British Police Forces Lobbied to Use Biased Face Scanning Technology
Police forces across the United Kingdom effectively campaigned to deploy a face scanning system known to be biased against women, young people, and members of minority ethnic backgrounds, after complaining that a less biased version generated a reduced number of potential suspects.
The Technology in Practice
UK forces utilize the national police database to carry out searches using historical face recognition. This process entails comparing a “probe image” of a person of interest against a database of more than 19 million mugshots to identify possible hits.
Admitted Bias
The Home Office conceded last week that the system was biased. This admission came after a study by the National Physical Laboratory (NPL) determined it misidentified people of Black and Asian heritage and females at significantly higher rates than Caucasian males. The ministry stated it “had acted on the findings”.
“This raises the issue of whether this technology only becomes useful if users tolerate biases in ethnicity and gender. Operational ease is a poor argument for overriding basic freedoms.”
Long-Standing Problem
Internal documents reveal that this discriminatory flaw has been recognized for more than a year. Furthermore, police forces lobbied to reverse an initial decision that was intended to mitigate the problem.
Police bosses were notified of the system's bias in September 2024. The Home Office-commissioned NPL review concluded the system was more likely to produce incorrect matches for photos of females, individuals of Black ethnicity, and those aged 40 and under.
A Policy U-Turn
In response, the national police leadership body ordered that the confidence threshold required for potential matches be increased to a level where the disparity was greatly diminished.
However, this decision was overturned the following month after forces complained that the adjusted system was generating fewer “useful lines of inquiry”. Internal records indicate the stricter setting cut the number of searches resulting in possible identifications from 56% to a just 14%.
Severe Disparities
Although the Home Office and NPCC refused to say what threshold is now in operation, the latest NPL study found the system could generate incorrect matches for Black women almost 100 times more often than for Caucasian women at certain settings.
The ministry commented on these results: “Our evaluation found that in a limited set of circumstances the software is has a greater tendency to wrongly flag some population segments in its search results.”
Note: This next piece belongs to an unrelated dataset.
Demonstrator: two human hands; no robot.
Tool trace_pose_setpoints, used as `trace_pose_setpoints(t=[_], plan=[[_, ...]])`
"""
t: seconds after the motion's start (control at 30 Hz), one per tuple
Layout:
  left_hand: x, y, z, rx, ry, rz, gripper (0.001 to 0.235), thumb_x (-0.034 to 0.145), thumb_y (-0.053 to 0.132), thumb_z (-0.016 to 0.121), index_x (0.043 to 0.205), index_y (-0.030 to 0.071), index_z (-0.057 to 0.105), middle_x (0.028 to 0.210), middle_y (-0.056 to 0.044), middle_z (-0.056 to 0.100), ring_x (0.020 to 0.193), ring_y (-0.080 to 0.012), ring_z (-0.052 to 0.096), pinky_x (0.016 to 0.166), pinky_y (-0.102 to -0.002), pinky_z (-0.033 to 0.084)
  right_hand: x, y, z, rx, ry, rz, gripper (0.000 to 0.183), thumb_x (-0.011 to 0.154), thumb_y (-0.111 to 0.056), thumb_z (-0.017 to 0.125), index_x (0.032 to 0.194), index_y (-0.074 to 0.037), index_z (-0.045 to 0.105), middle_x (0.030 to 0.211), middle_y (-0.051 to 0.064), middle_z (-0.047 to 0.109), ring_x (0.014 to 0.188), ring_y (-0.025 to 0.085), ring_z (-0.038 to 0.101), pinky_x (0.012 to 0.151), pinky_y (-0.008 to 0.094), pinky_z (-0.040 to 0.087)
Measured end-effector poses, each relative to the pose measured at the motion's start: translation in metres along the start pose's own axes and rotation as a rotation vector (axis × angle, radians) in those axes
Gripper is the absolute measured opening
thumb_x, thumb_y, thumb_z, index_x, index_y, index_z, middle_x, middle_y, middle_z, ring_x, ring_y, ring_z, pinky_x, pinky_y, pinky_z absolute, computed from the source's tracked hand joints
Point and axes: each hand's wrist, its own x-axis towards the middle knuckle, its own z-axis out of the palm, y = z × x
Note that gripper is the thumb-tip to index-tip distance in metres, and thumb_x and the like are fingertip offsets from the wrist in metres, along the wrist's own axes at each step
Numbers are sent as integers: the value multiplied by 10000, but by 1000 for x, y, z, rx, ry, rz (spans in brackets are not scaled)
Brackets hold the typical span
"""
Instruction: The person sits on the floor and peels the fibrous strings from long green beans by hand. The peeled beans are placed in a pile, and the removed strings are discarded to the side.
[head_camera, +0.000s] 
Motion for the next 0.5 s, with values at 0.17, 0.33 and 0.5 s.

Operational Effectiveness vs. Bias
Describing the impact of the brief increase to the system's accuracy setting, the police records state: “This adjustment significantly reduces the effect of bias across protected characteristics of race, age and sex but had a significant negative impact on operational effectiveness”. The papers add that forces complained that “a once effective tactic returned outcomes of limited benefit”.
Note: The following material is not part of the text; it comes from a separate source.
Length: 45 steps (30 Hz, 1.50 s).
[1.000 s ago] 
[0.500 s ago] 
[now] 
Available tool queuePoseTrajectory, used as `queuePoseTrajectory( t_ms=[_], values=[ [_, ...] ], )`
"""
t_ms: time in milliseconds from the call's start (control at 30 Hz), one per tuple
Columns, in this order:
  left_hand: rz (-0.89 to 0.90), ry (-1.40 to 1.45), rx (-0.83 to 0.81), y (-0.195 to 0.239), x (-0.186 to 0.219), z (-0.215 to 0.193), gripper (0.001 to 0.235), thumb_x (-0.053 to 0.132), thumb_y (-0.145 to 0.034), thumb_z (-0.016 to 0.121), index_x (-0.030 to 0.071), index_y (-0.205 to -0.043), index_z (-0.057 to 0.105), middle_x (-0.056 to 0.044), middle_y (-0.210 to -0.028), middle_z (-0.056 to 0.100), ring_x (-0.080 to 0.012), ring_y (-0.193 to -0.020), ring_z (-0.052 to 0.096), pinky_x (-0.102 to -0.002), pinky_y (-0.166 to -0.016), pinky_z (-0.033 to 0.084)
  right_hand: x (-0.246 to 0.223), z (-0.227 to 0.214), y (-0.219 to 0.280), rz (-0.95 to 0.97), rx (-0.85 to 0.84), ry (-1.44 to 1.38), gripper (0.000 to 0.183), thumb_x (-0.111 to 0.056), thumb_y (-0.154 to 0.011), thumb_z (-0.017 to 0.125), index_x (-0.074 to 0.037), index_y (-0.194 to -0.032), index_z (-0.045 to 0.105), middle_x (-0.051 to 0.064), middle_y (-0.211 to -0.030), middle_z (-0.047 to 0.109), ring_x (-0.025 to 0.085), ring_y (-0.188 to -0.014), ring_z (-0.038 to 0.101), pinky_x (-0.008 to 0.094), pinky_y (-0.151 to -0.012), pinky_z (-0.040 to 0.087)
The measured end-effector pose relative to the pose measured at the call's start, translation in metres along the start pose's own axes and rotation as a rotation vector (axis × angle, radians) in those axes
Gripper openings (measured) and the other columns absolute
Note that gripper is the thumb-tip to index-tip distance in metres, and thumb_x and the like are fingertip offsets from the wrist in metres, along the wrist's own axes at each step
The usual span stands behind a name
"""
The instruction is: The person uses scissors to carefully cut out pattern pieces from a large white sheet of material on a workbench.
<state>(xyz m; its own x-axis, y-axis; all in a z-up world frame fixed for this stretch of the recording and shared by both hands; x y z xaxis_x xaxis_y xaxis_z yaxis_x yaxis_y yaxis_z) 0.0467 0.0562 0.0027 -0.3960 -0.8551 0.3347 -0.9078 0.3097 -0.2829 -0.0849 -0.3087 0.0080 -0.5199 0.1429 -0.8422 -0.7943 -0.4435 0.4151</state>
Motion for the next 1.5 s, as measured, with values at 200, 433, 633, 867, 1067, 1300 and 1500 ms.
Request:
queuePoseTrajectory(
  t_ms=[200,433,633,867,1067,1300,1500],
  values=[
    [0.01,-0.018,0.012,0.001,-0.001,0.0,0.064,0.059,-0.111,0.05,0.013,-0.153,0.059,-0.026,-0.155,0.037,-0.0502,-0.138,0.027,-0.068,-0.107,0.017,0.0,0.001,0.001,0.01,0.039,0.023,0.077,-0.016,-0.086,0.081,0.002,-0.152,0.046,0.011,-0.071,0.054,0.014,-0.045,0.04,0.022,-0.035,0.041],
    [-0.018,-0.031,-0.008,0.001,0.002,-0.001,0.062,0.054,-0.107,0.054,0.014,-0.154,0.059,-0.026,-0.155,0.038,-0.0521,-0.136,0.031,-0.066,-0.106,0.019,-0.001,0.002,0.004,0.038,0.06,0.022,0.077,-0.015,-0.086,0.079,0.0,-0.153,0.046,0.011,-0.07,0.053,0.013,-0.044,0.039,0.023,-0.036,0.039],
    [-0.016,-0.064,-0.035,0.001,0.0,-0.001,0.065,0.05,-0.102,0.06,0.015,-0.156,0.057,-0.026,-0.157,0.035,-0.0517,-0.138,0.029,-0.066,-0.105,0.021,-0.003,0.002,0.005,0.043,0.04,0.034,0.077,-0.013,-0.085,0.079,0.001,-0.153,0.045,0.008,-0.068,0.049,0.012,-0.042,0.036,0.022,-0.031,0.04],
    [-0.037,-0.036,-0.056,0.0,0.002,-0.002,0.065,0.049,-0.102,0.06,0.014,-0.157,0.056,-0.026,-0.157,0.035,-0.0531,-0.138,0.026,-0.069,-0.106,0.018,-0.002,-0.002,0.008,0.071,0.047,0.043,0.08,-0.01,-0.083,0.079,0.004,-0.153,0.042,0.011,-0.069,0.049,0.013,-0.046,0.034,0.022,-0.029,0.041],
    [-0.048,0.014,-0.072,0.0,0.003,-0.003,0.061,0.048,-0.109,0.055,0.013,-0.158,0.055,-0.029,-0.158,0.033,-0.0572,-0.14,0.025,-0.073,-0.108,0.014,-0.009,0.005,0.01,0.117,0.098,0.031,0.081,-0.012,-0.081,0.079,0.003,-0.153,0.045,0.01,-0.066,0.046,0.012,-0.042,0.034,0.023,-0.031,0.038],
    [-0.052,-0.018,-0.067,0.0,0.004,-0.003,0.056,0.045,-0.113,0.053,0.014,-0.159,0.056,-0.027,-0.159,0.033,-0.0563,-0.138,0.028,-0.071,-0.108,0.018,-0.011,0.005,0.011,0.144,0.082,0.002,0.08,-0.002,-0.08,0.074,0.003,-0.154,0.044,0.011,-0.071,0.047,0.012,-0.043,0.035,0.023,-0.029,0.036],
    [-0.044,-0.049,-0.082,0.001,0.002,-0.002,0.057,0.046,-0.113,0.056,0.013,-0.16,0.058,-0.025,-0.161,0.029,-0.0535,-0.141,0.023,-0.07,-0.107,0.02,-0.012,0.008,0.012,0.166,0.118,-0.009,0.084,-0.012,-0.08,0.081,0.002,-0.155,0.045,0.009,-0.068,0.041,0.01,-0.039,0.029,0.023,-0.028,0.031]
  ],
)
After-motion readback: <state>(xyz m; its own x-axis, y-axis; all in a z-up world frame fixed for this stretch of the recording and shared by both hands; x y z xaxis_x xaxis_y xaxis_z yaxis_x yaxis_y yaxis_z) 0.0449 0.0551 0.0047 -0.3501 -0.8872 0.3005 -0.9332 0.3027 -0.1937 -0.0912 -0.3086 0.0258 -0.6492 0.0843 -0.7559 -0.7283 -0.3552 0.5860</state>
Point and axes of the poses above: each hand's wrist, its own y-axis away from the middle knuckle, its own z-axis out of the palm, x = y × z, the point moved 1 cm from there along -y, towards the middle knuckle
Wider Implementation Proposals
Meanwhile, the government has launched a ten-week consultation on its proposals to widen the use of facial recognition technology. The minister for police Sarah Jones has labeled the technology as the “biggest breakthrough since DNA matching”.
Criticism from Advisors and Monitors
Abimbola Johnson, head of the independent scrutiny and oversight board for the national policing equality strategy, said: “We observed scant discussion through equality strategy sessions of the technology deployment despite clear relevance with the strategy's goals.
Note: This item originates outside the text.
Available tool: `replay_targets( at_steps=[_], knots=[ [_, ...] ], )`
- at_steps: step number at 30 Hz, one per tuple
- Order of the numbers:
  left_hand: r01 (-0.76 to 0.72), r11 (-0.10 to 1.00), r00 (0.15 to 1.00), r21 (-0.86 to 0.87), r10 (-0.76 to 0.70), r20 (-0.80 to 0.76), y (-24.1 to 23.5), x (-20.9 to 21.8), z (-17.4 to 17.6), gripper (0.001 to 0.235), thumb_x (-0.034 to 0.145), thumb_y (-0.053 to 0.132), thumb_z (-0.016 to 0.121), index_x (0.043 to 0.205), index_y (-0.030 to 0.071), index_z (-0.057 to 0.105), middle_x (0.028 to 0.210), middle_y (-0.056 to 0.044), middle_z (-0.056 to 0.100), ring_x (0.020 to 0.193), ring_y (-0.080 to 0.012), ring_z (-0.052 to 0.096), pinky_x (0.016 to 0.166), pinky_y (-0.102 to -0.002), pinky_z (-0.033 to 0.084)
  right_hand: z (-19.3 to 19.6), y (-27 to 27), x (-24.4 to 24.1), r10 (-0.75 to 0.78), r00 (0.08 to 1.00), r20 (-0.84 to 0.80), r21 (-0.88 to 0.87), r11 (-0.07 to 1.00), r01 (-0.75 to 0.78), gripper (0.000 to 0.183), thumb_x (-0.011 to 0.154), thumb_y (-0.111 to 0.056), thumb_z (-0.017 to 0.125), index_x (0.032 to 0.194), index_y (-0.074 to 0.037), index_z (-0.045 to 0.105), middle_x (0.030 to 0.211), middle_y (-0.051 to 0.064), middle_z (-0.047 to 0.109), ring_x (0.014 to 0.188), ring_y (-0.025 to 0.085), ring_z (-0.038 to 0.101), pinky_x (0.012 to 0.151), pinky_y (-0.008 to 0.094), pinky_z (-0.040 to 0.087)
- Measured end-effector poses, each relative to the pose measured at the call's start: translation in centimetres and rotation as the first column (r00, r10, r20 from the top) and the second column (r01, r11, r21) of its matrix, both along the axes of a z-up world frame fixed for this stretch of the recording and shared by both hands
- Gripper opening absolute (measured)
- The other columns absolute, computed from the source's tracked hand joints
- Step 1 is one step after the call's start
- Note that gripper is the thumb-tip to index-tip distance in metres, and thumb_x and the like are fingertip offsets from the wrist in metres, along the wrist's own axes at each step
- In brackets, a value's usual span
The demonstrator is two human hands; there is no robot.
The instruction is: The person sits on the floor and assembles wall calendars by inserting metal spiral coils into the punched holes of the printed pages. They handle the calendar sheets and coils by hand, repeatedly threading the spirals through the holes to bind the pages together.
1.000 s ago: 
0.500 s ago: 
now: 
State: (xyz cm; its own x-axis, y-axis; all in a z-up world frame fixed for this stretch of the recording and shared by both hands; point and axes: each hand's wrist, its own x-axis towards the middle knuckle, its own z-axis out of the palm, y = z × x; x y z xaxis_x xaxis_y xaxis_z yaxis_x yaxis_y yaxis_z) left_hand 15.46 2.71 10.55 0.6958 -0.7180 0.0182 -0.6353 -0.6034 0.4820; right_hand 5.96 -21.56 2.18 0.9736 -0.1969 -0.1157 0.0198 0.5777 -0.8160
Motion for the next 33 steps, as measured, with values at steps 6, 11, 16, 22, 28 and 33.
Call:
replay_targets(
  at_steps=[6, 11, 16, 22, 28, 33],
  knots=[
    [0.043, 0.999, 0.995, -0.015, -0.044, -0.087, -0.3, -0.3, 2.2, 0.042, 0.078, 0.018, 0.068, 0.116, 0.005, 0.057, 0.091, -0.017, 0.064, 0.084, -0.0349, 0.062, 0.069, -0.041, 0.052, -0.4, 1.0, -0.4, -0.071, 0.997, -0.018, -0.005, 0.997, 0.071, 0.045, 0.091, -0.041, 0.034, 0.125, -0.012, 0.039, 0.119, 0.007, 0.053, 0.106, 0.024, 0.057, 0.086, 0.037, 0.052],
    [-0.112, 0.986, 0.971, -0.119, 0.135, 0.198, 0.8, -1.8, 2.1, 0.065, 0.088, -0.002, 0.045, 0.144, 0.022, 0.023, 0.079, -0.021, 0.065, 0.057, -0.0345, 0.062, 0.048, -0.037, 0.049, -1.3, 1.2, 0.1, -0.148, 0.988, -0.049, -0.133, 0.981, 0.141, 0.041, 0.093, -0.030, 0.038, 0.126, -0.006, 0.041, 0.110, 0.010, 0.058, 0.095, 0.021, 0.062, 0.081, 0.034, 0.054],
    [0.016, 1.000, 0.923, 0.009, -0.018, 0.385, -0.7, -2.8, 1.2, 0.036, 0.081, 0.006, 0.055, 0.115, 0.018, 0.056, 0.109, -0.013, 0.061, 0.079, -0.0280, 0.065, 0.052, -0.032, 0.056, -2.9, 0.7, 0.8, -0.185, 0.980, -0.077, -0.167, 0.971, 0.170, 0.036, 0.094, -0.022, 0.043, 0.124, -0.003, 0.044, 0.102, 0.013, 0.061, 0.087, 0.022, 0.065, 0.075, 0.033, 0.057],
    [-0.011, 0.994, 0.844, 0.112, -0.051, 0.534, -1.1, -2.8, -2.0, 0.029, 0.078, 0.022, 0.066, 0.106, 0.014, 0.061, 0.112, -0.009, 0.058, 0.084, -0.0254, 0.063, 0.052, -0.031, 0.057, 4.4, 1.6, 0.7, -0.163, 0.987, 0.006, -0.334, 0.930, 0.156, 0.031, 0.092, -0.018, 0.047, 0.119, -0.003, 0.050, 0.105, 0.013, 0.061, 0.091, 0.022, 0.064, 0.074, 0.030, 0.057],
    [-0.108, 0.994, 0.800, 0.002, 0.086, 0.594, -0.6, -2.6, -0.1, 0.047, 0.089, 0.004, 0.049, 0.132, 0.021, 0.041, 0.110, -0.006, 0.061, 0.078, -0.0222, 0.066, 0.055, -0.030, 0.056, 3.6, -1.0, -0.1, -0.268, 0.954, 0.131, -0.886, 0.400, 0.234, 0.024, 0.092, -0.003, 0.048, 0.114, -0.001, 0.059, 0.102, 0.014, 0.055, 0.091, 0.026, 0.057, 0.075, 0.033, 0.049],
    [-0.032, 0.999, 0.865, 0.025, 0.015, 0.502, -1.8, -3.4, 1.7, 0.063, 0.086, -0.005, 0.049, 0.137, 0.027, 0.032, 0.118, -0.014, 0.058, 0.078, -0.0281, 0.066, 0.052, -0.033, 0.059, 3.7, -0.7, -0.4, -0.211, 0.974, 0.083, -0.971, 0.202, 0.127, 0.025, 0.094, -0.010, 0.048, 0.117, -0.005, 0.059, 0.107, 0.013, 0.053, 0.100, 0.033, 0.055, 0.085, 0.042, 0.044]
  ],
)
“This disclosure show yet again that the anti-racism commitments policing has undertaken through the race action plan are failing to be integrated into broader operations. Independent assessments have warned that new technologies are being implemented in a landscape where ethnic inequalities, inadequate oversight and faulty information gathering already persist.
“Any use of this technology must meet strict national standards, be independently scrutinised, and prove it diminishes rather than compounds racial disparity.”
Official Statement
A Home Office spokesperson stated: “The Home Office treat the conclusions of the study seriously and we have implemented changes. A new algorithm has been externally evaluated and acquired, which has no statistically significant bias. It will be trialled in the coming months and will be undergo further assessment.
“The foremost aim is ensuring public safety. This revolutionary tool will support officers to apprehend and prosecute offenders. There is human involvement in every step of the process and no further action would be taken without specialist personnel carefully reviewing the results.”